Saved entries
##############################

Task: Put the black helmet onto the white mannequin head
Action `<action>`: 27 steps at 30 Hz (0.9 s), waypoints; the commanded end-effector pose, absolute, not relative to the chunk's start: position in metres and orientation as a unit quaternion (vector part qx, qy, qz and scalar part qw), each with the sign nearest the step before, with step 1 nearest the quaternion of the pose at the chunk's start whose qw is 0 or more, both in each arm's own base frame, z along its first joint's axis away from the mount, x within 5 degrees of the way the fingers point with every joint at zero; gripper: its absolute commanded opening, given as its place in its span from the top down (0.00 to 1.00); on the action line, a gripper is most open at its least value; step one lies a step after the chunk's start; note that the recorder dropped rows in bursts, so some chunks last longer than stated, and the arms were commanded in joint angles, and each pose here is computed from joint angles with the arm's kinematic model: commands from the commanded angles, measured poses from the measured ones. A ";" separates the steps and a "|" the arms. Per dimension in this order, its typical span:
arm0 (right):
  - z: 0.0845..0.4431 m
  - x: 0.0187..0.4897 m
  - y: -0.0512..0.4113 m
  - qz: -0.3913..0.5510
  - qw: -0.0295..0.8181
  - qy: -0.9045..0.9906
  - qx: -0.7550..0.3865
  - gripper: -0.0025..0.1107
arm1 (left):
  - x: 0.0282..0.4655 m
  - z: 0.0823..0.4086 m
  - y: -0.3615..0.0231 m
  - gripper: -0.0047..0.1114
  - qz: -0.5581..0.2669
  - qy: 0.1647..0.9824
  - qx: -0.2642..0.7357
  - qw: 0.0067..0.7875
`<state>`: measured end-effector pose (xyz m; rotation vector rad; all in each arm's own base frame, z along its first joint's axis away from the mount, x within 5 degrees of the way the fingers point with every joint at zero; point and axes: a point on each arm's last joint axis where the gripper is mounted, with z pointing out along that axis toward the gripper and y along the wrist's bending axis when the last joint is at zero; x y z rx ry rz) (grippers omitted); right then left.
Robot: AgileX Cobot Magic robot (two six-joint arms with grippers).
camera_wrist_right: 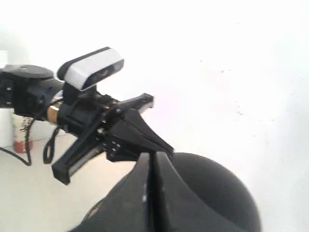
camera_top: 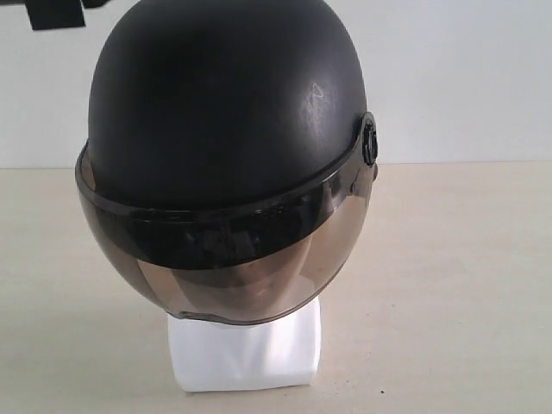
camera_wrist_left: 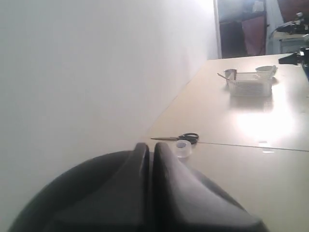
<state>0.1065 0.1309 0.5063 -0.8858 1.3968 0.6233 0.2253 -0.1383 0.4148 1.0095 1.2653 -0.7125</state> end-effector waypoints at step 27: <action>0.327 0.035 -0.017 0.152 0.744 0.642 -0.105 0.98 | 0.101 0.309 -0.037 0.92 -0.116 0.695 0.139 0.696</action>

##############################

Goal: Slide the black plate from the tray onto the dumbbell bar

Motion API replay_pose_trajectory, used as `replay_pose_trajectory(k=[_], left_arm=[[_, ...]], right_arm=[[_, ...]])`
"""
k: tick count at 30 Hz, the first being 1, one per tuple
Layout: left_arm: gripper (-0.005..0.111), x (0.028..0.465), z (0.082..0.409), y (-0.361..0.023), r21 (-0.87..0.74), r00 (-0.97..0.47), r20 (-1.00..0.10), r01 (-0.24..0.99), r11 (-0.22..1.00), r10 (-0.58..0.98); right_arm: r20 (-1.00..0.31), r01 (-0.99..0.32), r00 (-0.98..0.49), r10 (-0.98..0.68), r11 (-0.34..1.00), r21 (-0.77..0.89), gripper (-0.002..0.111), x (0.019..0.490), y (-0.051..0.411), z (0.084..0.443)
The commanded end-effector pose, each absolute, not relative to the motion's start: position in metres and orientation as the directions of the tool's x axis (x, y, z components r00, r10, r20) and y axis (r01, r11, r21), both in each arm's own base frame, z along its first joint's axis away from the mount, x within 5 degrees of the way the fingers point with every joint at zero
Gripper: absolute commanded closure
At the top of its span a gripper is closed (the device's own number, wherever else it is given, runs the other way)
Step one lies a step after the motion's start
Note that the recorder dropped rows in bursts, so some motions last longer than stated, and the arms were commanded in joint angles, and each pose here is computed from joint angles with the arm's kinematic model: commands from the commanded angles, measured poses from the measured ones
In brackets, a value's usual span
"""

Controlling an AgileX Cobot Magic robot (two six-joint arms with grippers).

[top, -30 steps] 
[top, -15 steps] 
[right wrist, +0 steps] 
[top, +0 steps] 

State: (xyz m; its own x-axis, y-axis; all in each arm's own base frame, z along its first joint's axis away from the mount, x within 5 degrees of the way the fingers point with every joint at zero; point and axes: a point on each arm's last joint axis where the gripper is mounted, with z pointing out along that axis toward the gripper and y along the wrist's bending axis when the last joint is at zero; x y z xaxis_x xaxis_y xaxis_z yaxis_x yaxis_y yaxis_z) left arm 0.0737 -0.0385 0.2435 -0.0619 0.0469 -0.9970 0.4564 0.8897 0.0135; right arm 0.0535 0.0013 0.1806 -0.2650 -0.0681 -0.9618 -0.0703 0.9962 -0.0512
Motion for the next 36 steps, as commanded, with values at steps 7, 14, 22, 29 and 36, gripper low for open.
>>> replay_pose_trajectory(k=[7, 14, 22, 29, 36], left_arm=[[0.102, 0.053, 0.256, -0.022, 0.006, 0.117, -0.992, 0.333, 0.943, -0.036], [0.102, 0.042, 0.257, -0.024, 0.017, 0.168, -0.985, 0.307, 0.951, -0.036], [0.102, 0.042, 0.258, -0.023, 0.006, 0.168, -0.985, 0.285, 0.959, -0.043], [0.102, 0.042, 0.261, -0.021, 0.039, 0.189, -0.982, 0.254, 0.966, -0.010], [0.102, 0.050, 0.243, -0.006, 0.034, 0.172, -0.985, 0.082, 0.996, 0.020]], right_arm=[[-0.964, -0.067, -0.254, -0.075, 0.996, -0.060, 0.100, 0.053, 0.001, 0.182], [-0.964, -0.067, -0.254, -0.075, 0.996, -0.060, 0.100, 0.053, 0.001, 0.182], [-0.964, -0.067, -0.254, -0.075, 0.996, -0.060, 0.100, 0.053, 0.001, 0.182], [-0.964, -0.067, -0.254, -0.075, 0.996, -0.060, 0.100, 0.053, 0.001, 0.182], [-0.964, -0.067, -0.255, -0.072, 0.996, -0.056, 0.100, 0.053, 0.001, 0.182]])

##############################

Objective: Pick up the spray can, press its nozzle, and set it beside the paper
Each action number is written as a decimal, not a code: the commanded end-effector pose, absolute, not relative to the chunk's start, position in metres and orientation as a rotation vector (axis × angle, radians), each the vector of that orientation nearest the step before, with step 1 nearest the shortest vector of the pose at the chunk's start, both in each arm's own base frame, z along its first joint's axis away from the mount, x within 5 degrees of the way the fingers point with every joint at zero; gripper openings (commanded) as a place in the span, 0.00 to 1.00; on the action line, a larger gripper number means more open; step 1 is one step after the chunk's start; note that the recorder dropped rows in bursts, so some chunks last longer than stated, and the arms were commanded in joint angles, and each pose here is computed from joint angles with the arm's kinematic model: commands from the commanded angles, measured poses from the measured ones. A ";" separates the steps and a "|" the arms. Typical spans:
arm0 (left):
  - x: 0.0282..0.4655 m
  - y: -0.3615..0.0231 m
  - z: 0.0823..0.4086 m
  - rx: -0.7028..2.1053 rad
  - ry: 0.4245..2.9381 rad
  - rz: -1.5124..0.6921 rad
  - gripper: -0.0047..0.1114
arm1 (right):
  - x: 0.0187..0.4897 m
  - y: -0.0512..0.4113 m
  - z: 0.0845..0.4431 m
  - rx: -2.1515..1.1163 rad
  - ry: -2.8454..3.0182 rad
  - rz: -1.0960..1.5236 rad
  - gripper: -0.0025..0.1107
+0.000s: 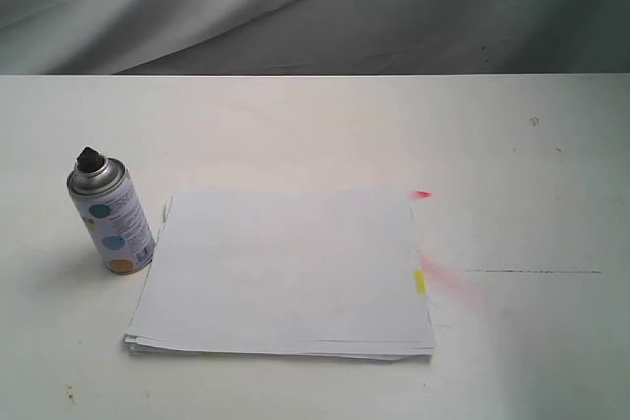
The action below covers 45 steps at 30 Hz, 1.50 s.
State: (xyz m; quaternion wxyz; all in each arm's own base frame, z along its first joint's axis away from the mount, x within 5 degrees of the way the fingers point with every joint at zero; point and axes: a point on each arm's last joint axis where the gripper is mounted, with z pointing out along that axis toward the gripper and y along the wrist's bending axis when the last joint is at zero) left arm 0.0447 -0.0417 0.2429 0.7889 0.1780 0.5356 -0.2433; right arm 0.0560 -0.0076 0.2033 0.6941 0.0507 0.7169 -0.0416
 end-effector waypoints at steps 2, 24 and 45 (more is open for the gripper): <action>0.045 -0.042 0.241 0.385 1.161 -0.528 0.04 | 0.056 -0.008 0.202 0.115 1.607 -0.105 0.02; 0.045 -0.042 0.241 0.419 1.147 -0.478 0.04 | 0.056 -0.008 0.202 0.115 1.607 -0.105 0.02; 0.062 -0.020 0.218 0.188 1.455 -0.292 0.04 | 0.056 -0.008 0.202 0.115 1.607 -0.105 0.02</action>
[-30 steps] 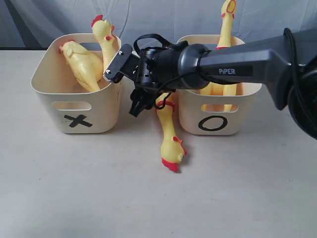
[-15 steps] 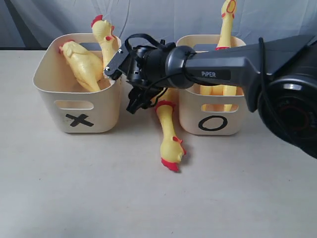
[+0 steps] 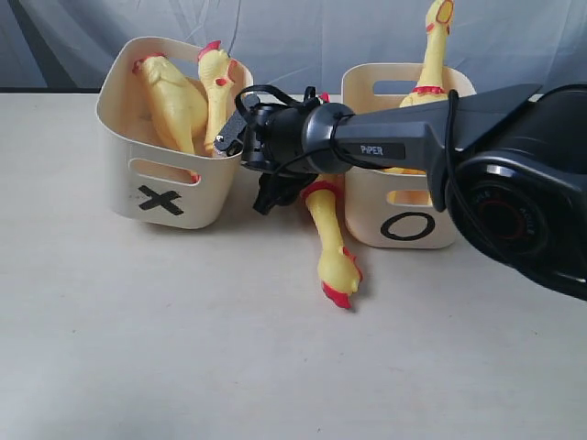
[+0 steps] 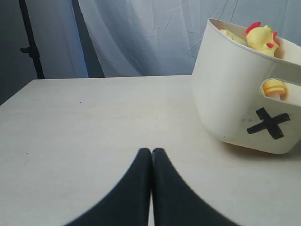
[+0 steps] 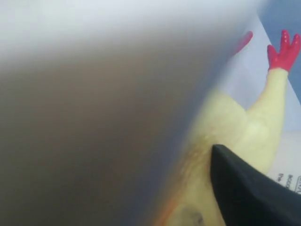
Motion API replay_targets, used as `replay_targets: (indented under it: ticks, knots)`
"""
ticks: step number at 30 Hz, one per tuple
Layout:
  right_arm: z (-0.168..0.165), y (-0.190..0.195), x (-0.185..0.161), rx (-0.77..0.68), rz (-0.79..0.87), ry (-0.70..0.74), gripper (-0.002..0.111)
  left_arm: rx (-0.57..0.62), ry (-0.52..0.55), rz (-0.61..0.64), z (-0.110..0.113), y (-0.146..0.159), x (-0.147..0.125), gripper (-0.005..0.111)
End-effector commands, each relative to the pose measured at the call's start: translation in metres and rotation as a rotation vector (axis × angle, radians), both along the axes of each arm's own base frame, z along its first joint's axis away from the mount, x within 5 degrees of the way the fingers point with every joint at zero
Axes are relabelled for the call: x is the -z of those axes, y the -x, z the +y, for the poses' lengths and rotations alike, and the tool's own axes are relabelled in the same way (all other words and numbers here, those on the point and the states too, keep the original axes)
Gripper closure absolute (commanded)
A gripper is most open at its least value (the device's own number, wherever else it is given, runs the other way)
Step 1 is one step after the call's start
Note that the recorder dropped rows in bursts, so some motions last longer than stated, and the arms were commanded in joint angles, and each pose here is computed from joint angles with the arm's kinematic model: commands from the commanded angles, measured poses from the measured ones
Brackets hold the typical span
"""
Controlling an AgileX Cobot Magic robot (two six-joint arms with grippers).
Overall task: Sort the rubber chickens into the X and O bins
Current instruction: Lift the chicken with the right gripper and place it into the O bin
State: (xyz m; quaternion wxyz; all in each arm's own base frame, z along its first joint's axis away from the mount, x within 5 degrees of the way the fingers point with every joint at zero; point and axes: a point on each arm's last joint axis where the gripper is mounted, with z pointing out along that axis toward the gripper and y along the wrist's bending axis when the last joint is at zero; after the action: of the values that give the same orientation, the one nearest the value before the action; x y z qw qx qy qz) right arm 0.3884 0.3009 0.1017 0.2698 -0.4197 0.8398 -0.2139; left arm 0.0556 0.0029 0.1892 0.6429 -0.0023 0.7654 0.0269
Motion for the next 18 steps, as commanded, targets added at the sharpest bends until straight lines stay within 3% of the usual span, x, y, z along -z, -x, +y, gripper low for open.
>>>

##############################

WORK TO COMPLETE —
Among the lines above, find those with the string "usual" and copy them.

WRITTEN REPLY —
In brackets, a value's usual span
Motion for the next 18 steps, as commanded, targets added at the sharpest bends until straight lines stay within 3% of the usual span, x, y, z along -z, -x, +y, gripper low for open.

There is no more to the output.